EXERCISE DETAILS: Return all of the records exactly.

Segment Open

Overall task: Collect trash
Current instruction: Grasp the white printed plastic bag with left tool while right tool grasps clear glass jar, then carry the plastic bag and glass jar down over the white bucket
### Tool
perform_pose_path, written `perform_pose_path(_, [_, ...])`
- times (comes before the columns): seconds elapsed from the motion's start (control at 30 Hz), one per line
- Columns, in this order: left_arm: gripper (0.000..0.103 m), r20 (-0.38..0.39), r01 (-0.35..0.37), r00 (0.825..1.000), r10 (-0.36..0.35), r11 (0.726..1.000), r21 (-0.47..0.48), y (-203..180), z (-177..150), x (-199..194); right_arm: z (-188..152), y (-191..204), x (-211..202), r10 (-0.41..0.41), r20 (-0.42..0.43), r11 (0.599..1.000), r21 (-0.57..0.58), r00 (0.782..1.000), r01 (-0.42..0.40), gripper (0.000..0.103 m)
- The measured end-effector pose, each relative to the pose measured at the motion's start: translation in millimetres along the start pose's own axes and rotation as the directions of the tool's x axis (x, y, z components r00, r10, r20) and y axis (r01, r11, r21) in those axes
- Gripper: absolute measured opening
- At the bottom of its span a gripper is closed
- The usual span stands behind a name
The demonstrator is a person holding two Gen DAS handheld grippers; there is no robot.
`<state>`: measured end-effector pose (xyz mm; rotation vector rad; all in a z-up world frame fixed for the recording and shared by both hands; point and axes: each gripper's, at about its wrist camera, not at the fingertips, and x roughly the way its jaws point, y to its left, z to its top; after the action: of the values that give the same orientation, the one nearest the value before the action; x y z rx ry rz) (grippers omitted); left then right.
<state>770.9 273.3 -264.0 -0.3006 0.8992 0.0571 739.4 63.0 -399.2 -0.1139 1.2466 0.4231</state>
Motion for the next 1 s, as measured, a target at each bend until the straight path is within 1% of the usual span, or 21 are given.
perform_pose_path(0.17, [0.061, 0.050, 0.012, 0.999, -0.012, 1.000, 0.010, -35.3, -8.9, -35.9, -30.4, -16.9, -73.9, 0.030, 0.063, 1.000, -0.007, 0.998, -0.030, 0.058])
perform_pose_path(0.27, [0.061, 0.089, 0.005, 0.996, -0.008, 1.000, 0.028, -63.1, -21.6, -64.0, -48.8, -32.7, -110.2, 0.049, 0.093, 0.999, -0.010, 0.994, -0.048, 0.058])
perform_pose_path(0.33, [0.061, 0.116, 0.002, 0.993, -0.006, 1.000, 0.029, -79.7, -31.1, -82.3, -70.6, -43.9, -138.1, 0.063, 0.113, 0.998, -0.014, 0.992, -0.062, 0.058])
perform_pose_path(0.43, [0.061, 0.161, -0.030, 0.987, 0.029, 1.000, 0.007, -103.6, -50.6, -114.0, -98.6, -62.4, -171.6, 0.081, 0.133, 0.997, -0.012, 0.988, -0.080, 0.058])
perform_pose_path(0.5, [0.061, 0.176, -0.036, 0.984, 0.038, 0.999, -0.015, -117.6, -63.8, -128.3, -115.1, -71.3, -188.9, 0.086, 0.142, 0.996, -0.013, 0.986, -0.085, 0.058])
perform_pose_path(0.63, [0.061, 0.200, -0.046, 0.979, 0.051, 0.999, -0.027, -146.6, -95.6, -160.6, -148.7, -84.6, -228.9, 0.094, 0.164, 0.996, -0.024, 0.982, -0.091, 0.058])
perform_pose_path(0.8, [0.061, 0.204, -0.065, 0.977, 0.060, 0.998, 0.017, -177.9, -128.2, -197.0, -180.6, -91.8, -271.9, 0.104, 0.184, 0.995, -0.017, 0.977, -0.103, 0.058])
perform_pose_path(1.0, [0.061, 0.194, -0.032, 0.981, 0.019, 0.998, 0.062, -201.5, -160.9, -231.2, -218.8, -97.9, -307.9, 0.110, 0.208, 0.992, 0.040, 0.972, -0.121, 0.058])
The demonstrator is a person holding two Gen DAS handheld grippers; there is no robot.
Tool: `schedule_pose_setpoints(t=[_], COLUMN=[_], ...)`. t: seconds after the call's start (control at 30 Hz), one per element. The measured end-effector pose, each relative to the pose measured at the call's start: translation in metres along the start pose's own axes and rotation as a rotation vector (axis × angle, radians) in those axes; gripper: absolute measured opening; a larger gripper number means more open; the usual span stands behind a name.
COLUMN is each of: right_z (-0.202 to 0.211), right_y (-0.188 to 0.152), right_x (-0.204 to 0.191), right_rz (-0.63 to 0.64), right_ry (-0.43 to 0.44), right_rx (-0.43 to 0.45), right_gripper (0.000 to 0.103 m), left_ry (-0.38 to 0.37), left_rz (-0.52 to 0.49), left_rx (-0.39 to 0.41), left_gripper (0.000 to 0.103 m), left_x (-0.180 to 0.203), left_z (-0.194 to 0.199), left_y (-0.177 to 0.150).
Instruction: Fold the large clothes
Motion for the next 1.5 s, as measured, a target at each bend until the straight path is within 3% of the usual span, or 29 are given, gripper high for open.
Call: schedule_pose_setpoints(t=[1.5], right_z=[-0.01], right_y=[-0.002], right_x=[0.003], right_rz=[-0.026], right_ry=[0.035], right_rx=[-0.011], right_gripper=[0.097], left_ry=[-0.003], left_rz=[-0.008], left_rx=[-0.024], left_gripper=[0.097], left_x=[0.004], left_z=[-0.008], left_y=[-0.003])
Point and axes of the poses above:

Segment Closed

TASK SOLUTION:
Overall task: Collect trash
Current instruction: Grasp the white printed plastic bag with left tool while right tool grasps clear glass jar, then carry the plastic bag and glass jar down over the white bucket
### Tool
perform_pose_path, written `perform_pose_path(_, [_, ...])`
- times (comes before the columns): seconds elapsed from the motion's start (control at 30 Hz), one per line
- Columns, in this order: left_arm: gripper (0.000..0.103 m), r20 (-0.38..0.39), r01 (-0.35..0.37), r00 (0.825..1.000), r10 (-0.36..0.35), r11 (0.726..1.000), r21 (-0.47..0.48), y (-203..180), z (-177..150), x (-199..194); right_arm: z (-188..152), y (-191..204), x (-211..202), r10 (-0.41..0.41), r20 (-0.42..0.43), r11 (0.599..1.000), r21 (-0.57..0.58), r00 (0.782..1.000), r01 (-0.42..0.40), gripper (0.000..0.103 m)
- The measured end-effector pose, each relative to the pose measured at the motion's start: translation in millimetres along the start pose's own axes and rotation as the directions of the tool's x axis (x, y, z components r00, r10, r20) and y axis (r01, r11, r21) in those axes
- Gripper: absolute measured opening
- At the bottom of its span a gripper is closed
- The usual span stands behind a name
The demonstrator is a person holding two Gen DAS handheld grippers; there is no robot.
`<state>`: measured end-effector pose (xyz mm; rotation vector rad; all in a z-up world frame fixed for the recording and shared by both hands; point and axes: each gripper's, at about its wrist camera, not at the fingertips, and x roughly the way its jaws point, y to its left, z to its top; after the action: of the values that give the same orientation, the one nearest the value before the action; x y z rx ry rz) (grippers omitted); left then right.
<state>770.9 273.3 -264.0 -0.3006 0.8992 0.0571 739.4 63.0 -399.2 -0.1139 1.2466 0.4231</state>
Motion for the next 1 s, as measured, a target at each bend until the straight path is within 1% of the usual span, or 21 are given.
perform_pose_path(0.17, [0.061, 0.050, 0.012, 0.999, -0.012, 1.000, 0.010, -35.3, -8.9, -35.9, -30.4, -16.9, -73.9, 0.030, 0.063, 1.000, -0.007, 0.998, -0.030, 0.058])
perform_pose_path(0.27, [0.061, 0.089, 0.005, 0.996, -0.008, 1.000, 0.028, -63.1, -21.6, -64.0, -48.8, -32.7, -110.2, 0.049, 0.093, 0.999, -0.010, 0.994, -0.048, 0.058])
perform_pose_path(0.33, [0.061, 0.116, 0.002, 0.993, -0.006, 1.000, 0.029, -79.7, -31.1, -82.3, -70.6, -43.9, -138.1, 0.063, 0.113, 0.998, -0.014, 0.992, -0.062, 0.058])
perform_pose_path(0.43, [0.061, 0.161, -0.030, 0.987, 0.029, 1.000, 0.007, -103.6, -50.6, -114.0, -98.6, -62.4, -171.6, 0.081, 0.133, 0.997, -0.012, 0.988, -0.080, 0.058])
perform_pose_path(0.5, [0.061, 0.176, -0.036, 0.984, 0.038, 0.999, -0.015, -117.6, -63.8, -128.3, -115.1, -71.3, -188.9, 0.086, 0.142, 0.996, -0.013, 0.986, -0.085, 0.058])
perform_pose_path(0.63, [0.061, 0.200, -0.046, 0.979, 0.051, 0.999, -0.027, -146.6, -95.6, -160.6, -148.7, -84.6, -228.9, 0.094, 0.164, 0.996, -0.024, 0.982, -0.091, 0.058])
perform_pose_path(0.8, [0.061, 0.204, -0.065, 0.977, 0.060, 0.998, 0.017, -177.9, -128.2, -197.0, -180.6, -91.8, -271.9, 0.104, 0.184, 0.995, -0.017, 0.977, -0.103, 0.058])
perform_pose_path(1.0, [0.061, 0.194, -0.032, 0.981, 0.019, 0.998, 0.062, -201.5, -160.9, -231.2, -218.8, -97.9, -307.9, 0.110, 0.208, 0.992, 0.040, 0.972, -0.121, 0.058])
The demonstrator is a person holding two Gen DAS handheld grippers; there is no robot.
Tool: `schedule_pose_setpoints(t=[_], COLUMN=[_], ...)`. t: seconds after the call's start (control at 30 Hz), one per element. The measured end-effector pose, each relative to the pose measured at the call's start: translation in metres along the start pose's own axes and rotation as a rotation vector (axis × angle, radians) in those axes; gripper: absolute measured opening; a larger gripper number means more open; the usual span stands behind a name.
COLUMN is each of: right_z (-0.202 to 0.211), right_y (-0.188 to 0.152), right_x (-0.204 to 0.191), right_rz (-0.63 to 0.64), right_ry (-0.43 to 0.44), right_rx (-0.43 to 0.45), right_gripper (0.000 to 0.103 m), left_ry (-0.38 to 0.37), left_rz (-0.52 to 0.49), left_rx (-0.39 to 0.41), left_gripper (0.000 to 0.103 m), left_x (-0.180 to 0.203), left_z (-0.194 to 0.199), left_y (-0.177 to 0.150).
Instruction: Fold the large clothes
Motion for the next 1.5 s, as measured, a target at each bend until the straight path is within 3% of the usual span, or 29 are given, gripper high for open.
Call: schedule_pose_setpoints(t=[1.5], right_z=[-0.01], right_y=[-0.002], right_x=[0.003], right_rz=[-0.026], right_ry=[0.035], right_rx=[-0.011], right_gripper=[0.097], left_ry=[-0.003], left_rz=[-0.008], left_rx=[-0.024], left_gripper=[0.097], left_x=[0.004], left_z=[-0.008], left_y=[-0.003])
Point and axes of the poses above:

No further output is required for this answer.